>>>>

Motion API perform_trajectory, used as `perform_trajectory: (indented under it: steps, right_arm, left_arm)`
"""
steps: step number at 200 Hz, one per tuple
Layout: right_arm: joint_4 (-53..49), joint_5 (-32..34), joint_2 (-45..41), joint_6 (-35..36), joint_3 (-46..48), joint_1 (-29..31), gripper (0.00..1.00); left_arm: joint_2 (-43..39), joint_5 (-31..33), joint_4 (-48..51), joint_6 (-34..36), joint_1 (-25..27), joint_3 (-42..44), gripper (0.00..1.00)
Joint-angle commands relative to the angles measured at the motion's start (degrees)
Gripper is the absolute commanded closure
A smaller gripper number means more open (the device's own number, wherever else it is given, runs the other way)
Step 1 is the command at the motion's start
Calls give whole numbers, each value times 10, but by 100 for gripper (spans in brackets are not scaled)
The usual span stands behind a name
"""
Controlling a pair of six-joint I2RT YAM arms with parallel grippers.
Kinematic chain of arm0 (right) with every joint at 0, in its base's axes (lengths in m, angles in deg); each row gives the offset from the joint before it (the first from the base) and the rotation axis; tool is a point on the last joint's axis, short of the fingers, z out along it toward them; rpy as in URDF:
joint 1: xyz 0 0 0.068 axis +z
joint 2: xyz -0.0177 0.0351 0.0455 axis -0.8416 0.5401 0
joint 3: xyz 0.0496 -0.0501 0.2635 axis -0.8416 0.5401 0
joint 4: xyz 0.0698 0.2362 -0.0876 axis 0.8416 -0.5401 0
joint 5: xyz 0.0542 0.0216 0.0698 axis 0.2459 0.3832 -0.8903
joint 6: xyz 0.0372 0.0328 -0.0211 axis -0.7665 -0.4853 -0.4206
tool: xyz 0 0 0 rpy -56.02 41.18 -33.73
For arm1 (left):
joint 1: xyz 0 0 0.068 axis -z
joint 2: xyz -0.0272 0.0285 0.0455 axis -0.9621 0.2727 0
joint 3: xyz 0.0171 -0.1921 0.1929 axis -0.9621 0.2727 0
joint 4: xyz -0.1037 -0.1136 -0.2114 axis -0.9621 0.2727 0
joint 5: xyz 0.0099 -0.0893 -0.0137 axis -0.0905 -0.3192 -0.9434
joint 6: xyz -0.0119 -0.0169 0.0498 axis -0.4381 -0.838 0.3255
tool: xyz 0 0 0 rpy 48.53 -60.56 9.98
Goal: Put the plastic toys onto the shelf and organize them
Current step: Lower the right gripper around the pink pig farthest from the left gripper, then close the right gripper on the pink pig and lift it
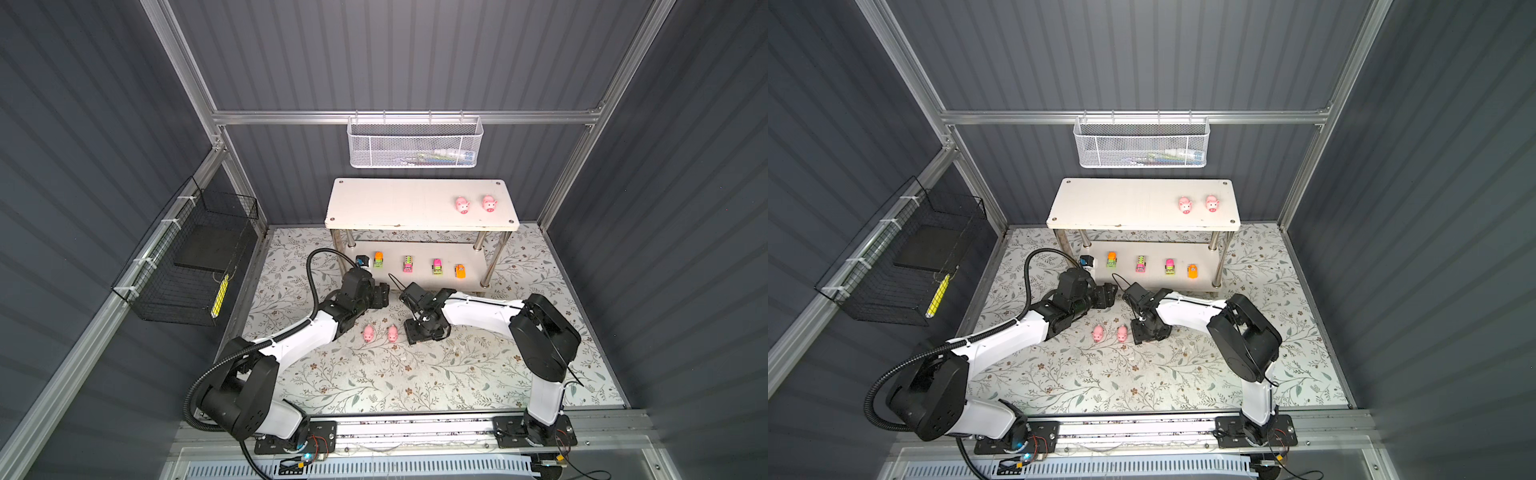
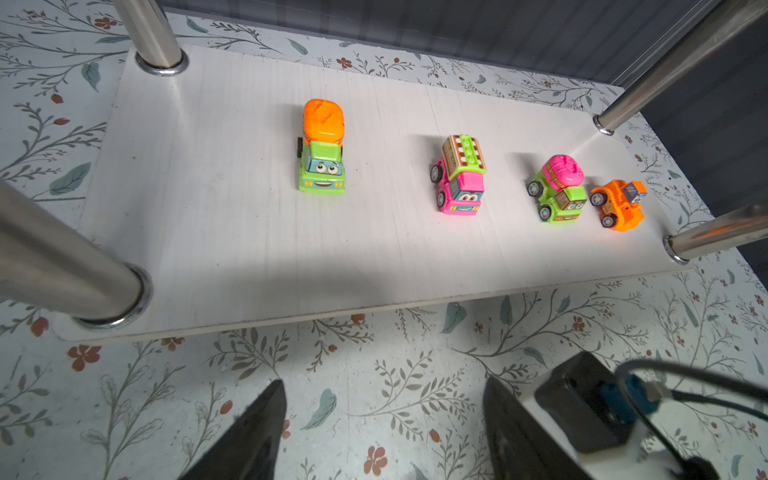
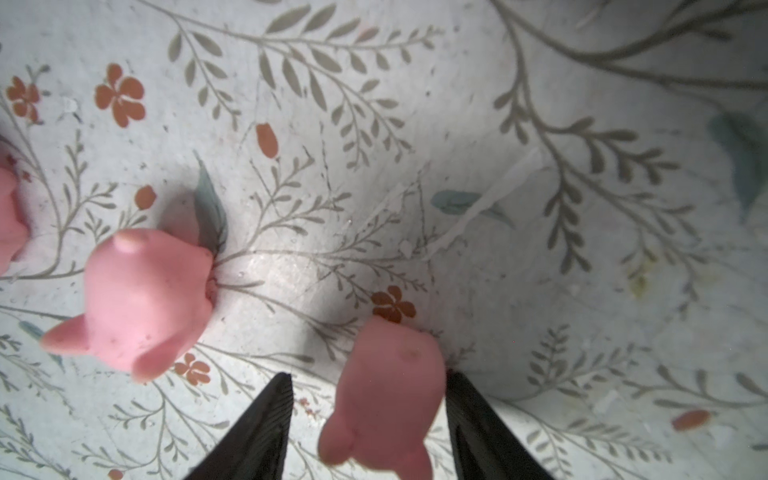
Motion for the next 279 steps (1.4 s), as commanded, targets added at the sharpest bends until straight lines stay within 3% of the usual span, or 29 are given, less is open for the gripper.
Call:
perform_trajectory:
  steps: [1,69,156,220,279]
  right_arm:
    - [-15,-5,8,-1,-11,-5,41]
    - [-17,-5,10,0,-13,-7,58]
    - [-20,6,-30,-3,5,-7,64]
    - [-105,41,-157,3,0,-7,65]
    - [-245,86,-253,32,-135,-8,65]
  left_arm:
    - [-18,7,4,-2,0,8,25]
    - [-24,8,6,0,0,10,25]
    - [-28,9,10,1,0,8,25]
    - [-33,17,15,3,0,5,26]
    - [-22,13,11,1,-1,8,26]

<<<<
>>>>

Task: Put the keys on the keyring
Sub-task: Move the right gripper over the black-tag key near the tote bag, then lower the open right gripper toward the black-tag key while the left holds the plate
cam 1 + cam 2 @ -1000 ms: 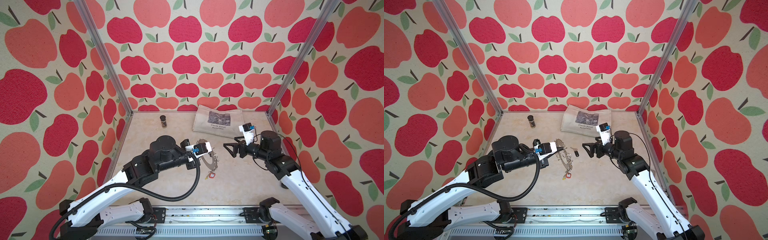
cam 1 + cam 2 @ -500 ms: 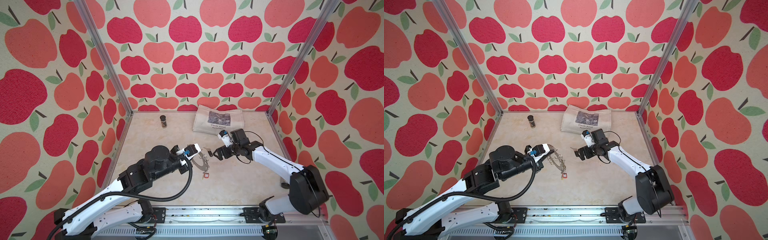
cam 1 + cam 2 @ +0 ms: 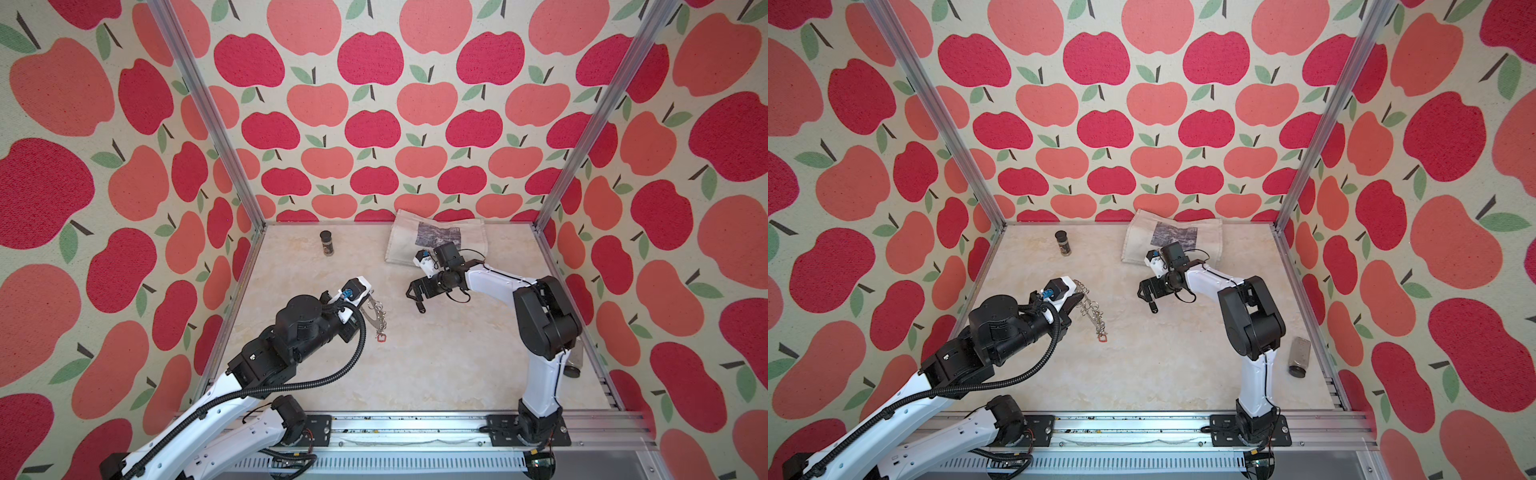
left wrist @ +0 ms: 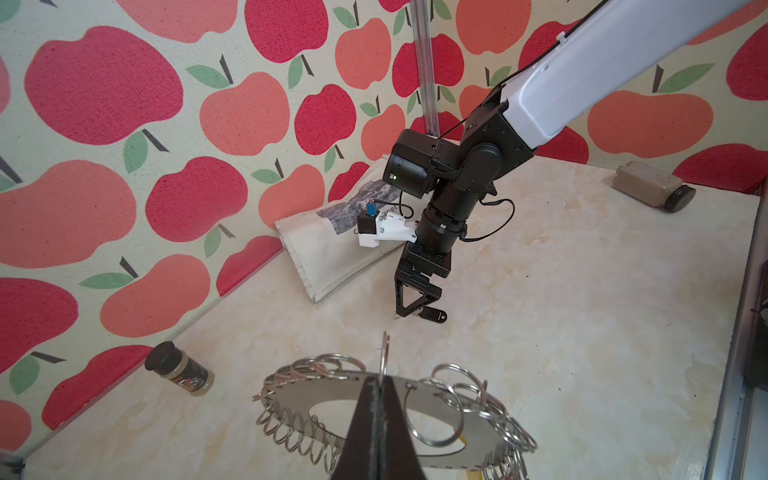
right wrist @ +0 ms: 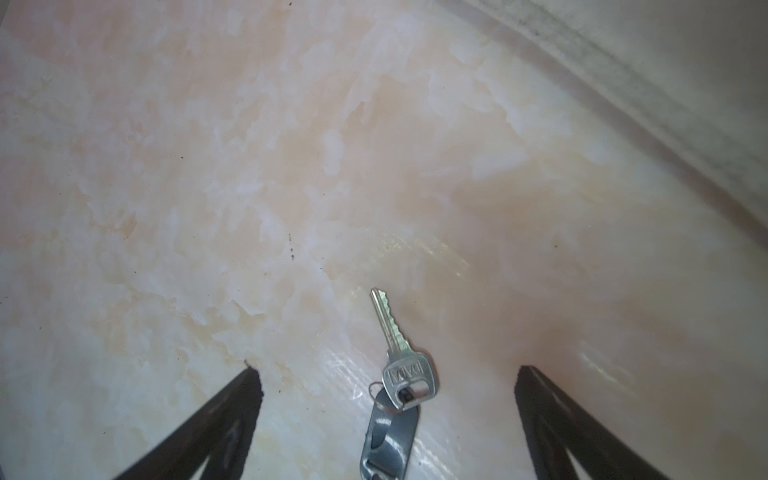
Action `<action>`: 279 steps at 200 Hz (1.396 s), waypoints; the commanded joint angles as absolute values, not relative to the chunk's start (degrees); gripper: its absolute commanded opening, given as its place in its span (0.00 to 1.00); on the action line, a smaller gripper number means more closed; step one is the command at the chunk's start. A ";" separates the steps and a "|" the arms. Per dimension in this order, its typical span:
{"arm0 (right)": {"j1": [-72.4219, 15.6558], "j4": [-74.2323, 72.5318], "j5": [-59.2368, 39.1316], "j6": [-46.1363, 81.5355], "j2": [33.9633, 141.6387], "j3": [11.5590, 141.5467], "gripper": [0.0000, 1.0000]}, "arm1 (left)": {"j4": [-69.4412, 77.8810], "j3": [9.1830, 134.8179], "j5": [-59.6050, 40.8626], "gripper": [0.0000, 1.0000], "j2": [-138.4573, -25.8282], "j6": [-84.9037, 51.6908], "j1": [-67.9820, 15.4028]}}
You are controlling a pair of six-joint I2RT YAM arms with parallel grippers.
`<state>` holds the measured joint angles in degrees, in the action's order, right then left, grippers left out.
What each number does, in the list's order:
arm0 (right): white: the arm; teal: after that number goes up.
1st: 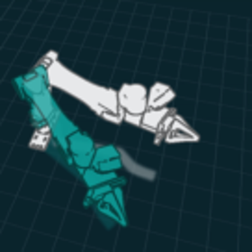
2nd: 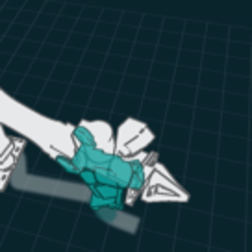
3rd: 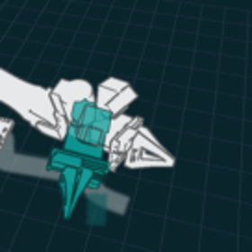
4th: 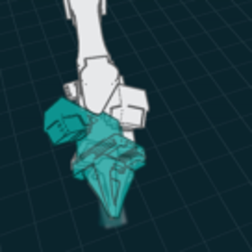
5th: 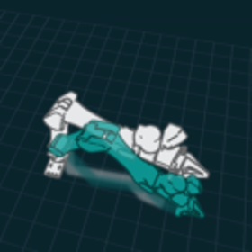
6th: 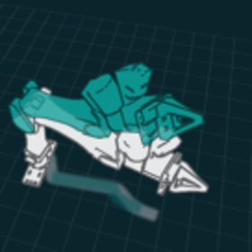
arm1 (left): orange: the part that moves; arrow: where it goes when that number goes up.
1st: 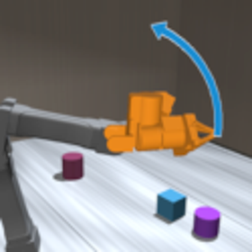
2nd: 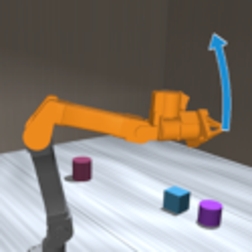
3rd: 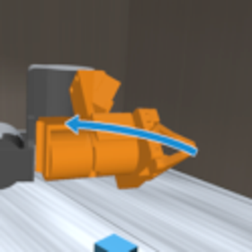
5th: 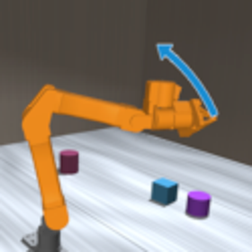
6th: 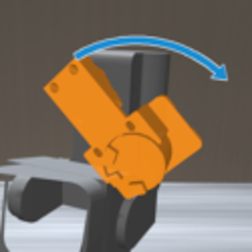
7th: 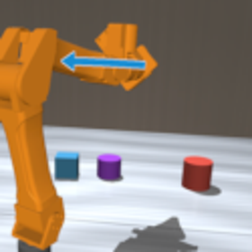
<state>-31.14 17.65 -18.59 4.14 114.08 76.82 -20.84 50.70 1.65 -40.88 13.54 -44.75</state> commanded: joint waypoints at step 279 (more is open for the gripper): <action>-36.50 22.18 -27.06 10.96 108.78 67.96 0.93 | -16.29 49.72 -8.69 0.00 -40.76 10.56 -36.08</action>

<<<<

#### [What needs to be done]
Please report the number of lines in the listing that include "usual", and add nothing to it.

#### [Reply to the task]
2